Violences à Korbol : le FACT accuse l’armée de massacres contre des civils

Le Front pour l’Alternance et la Concorde au Tchad (FACT) a publié, le 16 janvier 2026, un communiqué dans lequel il dénonce avec virulence de graves exactions présumées contre des populations civiles dans le département de Korbol, situé dans le sud du pays. Le mouvement politico-militaire évoque une situation humanitaire alarmante marquée par des violences à grande échelle.

Le Front pour l’Alternance et la Concorde au Tchad (FACT) a publié, le 16 janvier 2026, un communiqué dans lequel il dénonce avec virulence de graves exactions présumées contre des populations civiles dans le département de Korbol, situé dans le sud du pays. Le mouvement politico-militaire évoque une situation humanitaire alarmante marquée par des violences à grande échelle.

Selon le FACT, des opérations menées par les forces gouvernementales auraient entraîné la destruction totale de plus de cinq villages depuis le 14 janvier 2026. Le mouvement parle d’une politique de « terre brûlée », caractérisée par des massacres de civils, des pillages et des incendies d’habitations, plongeant les populations locales dans une détresse extrême. Ces accusations, particulièrement graves, n’ont pour l’instant pas fait l’objet de confirmation indépendante.

Dans son communiqué, le FACT impute la responsabilité de ces violences à la junte militaire au pouvoir, qu’il accuse de privilégier une réponse sécuritaire brutale au détriment d’initiatives de dialogue et de solutions pacifiques.
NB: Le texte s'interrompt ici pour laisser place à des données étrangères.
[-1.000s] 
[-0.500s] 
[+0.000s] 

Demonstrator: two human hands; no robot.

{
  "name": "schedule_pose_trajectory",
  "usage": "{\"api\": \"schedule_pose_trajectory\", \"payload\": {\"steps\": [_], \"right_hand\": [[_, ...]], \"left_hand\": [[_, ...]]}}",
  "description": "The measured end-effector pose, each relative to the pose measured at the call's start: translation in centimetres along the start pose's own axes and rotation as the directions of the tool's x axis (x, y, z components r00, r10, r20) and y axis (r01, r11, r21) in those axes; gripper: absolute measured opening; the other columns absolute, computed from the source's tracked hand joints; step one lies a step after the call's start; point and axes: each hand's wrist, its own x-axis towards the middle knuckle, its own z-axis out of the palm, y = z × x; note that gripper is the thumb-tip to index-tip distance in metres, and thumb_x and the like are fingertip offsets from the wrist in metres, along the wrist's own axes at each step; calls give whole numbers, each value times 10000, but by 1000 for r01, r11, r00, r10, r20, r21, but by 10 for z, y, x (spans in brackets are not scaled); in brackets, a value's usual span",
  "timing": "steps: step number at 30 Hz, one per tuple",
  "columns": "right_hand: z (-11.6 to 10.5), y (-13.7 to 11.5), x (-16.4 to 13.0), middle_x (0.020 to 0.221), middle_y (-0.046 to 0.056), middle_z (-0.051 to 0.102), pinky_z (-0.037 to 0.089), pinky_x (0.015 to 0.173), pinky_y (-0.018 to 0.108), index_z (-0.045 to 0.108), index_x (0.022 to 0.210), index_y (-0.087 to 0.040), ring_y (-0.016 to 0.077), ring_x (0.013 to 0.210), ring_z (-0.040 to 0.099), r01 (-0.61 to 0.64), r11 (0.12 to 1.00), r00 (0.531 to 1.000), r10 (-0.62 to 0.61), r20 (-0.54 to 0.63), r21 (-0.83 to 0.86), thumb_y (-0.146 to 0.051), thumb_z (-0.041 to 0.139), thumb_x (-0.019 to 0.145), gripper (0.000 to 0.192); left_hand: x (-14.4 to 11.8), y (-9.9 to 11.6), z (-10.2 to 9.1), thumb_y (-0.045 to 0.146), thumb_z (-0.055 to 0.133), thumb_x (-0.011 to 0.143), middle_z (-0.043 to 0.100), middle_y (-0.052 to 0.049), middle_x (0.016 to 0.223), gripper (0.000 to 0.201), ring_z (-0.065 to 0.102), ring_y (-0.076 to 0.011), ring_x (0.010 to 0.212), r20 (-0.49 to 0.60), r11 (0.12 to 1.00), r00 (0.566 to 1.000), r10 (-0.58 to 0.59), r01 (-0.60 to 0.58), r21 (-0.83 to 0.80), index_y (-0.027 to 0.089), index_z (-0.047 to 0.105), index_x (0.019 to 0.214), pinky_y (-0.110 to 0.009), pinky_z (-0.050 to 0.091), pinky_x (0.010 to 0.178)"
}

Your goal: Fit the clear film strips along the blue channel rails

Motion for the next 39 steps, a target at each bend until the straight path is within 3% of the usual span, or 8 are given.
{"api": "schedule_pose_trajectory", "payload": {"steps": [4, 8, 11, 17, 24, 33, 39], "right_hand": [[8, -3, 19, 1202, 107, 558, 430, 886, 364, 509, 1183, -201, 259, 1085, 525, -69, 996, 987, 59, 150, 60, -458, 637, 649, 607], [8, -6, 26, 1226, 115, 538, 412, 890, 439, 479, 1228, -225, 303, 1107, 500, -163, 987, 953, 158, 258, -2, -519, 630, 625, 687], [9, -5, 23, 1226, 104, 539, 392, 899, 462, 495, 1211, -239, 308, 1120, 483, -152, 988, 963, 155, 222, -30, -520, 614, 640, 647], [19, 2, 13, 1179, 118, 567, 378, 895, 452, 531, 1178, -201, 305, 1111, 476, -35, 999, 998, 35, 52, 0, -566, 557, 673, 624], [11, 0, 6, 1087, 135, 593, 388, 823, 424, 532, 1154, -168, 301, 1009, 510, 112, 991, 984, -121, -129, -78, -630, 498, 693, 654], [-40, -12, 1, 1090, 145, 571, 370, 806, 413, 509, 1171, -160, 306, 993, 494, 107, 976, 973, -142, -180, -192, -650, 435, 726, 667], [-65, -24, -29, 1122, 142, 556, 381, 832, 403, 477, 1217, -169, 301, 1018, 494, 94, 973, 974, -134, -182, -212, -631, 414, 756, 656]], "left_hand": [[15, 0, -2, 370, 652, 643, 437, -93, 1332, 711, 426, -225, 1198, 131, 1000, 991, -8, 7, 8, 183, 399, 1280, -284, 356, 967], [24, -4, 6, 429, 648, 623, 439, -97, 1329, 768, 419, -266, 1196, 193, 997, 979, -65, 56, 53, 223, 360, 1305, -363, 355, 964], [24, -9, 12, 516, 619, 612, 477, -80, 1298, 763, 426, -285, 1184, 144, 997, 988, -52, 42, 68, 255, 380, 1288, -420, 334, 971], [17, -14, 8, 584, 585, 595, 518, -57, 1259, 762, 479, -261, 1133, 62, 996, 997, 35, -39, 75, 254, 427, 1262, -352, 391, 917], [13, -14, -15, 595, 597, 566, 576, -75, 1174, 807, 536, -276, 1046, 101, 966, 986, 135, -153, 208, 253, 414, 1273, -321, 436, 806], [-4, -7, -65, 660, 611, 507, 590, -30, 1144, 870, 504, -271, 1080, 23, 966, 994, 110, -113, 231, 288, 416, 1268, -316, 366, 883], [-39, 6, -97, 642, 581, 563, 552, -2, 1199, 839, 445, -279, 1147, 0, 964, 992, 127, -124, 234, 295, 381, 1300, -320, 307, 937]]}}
Le mouvement estime que cette stratégie contribue à l’aggravation de la crise et accentue les souffrances des populations civiles dans cette partie du pays.

Tout en exprimant sa compassion aux victimes et à leurs familles, le FACT appelle la communauté internationale ainsi que les organisations de défense des droits humains à ne pas rester indifférentes face à ce qu’il qualifie de « barbarie ». Il les exhorte à s’impliquer davantage afin de faire la lumière sur les événements rapportés et de protéger les civils.

Le communiqué se conclut par un appel à la mobilisation des Tchadiens favorables au changement politique, invitant à une « résistance nationale » contre ce que le FACT décrit comme un régime autoritaire et oppressif. Une prise de position qui s’inscrit dans un contexte sécuritaire déjà tendu au sud du Tchad, où les affrontements récurrents continuent de susciter inquiétudes et interrogations quant à l’évolution de la situation.

À ce stade, les autorités tchadiennes n’ont pas officiellement réagi à ces accusations.